» Task goal
In full and without change, retype the records.

_ _ _ _ _

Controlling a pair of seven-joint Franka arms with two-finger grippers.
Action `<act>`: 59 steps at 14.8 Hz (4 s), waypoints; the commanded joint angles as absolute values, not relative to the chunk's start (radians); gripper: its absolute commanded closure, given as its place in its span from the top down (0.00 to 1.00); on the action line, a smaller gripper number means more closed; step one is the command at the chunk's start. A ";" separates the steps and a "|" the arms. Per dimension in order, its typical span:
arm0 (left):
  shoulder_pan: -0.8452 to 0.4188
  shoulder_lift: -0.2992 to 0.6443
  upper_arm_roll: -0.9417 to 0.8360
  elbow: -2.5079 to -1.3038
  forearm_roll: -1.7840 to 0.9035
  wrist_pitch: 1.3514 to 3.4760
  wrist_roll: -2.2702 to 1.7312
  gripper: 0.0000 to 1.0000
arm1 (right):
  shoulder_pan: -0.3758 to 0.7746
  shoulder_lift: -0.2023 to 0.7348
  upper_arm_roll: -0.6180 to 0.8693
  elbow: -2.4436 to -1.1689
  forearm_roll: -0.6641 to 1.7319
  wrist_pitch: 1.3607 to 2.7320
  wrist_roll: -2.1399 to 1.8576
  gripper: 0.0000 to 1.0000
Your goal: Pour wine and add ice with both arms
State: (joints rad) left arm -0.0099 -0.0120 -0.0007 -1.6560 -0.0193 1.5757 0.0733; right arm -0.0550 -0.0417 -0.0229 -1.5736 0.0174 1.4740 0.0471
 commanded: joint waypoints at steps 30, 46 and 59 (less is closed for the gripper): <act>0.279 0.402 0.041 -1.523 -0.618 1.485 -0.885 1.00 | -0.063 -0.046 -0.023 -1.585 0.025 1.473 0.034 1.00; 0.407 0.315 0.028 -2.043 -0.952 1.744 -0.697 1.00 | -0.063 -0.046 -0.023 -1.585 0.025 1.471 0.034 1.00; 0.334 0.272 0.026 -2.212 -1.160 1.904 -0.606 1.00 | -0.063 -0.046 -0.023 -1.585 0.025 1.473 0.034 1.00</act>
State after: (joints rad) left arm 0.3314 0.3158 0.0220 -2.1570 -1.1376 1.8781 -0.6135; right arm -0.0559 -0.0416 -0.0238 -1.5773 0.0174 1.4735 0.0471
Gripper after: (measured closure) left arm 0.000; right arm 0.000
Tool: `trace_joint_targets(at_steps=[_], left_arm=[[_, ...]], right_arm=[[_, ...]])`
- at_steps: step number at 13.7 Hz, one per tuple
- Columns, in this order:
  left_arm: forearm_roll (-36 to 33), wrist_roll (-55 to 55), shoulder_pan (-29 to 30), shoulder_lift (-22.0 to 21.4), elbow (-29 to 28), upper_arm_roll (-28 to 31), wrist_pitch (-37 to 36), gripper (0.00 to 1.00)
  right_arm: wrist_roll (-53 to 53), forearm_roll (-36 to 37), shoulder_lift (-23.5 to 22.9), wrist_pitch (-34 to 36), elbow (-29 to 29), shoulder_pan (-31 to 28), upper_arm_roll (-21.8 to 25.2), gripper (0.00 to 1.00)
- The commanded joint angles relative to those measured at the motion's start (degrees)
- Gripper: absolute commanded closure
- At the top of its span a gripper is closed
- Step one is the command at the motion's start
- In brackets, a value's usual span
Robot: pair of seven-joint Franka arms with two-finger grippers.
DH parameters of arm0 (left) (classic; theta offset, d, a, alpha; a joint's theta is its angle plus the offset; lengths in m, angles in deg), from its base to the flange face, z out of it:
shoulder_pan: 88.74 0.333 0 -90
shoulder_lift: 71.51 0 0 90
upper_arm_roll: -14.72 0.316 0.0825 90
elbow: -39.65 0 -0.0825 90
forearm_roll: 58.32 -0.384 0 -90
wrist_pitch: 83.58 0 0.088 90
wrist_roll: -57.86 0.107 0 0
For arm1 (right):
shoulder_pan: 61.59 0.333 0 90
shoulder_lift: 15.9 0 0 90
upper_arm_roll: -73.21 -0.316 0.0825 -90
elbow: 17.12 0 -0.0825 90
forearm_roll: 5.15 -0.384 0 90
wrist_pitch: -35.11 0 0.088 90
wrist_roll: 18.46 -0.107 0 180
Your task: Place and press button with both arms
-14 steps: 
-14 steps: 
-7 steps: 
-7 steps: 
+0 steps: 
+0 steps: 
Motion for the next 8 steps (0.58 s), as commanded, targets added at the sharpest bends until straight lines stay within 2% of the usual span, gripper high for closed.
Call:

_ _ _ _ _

» Answer space
Controlling a pair of seven-joint Franka arms with two-finger grippers.
Action `<act>`: 59 steps at 14.8 Hz (4 s), waypoints; the commanded joint angles as absolute values, not relative to the chunk's start (radians); gripper: its absolute commanded closure, given as its place in its span from the top down (0.00 to 1.00); on the action line, a smaller gripper number means more closed; step one is the command at the chunk's start. A ";" separates the steps and a "|" the arms. Per dimension in order, its typical span:
arm0 (left):
  shoulder_pan: -0.8452 to 0.4188
  shoulder_lift: -0.2992 to 0.6443
  upper_arm_roll: -0.9417 to 0.8360
  elbow: -2.5079 to -1.3038
  forearm_roll: -1.7840 to 0.9035
  wrist_pitch: 1.3514 to 3.4760
  wrist_roll: -2.2702 to 1.7312
  gripper: 0.0000 to 1.0000
arm1 (right):
  shoulder_pan: -0.3758 to 0.7746
  shoulder_lift: -0.2023 to 0.7348
  upper_arm_roll: -0.6180 to 0.8693
  elbow: -2.4436 to -1.1689
  forearm_roll: -0.6641 to 1.7319
  wrist_pitch: 1.3607 to 2.7320
  wrist_roll: -2.1399 to 1.8576
  gripper: 0.0000 to 1.0000
Your goal: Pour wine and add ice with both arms
State: (joints rad) left arm -0.0099 -0.0120 -0.0007 -1.6560 -0.0193 1.5757 0.0733; right arm -0.0550 -0.0417 -0.0229 -1.5736 0.0174 1.4740 0.0471
 commanded: joint waypoints at steps 30, 46 and 59 (less is closed for the gripper): <act>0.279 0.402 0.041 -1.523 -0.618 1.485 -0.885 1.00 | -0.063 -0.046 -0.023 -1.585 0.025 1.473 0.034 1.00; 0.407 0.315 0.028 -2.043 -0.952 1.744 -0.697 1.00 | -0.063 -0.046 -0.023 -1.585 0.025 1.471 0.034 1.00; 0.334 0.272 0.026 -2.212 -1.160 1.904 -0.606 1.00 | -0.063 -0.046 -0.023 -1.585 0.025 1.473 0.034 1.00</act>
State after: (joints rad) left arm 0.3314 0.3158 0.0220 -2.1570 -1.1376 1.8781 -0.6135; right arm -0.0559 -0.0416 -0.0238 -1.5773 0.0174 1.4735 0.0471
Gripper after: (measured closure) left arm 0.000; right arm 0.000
Tool: `trace_joint_targets(at_steps=[_], left_arm=[[_, ...]], right_arm=[[_, ...]])`
- at_steps: step number at 13.7 Hz, one per tuple
- Columns, in this order:
  left_arm: forearm_roll (-36 to 33), wrist_roll (-55 to 55), shoulder_pan (-29 to 30), shoulder_lift (-22.0 to 21.4), elbow (-29 to 28), upper_arm_roll (-28 to 31), wrist_pitch (-37 to 36), gripper (0.00 to 1.00)
  right_arm: wrist_roll (-53 to 53), forearm_roll (-36 to 37), shoulder_lift (-23.5 to 22.9), wrist_pitch (-34 to 36), elbow (-29 to 29), shoulder_pan (-31 to 28), upper_arm_roll (-21.8 to 25.2), gripper (0.00 to 1.00)
- The commanded joint angles relative to those measured at the motion's start (degrees)
- Gripper: absolute commanded closure
- At the top of its span a gripper is closed
- Step one is the command at the motion's start
- In brackets, a value's usual span
Robot: pair of seven-joint Franka arms with two-finger grippers.
DH parameters of arm0 (left) (classic; theta offset, d, a, alpha; a joint's theta is its angle plus the offset; lengths in m, angles in deg), from its base to the flange face, z out of it:
shoulder_pan: 88.74 0.333 0 -90
shoulder_lift: 71.51 0 0 90
upper_arm_roll: -14.72 0.316 0.0825 90
elbow: -39.65 0 -0.0825 90
forearm_roll: 58.32 -0.384 0 -90
wrist_pitch: 83.58 0 0.088 90
wrist_roll: -57.86 0.107 0 0
For arm1 (right):
shoulder_pan: 61.59 0.333 0 90
shoulder_lift: 15.9 0 0 90
upper_arm_roll: -73.21 -0.316 0.0825 -90
elbow: 17.12 0 -0.0825 90
forearm_roll: 5.15 -0.384 0 90
wrist_pitch: -35.11 0 0.088 90
wrist_roll: 18.46 -0.107 0 180
Your task: Place and press button with both arms
-14 steps: 
-14 steps: 
-7 steps: 
-7 steps: 
+0 steps: 
+0 steps: 
Motion for the next 8 steps (0.58 s), as commanded, targets added at the sharpest bends until straight lines stay within 2% of the usual span, gripper high for closed.
Call:

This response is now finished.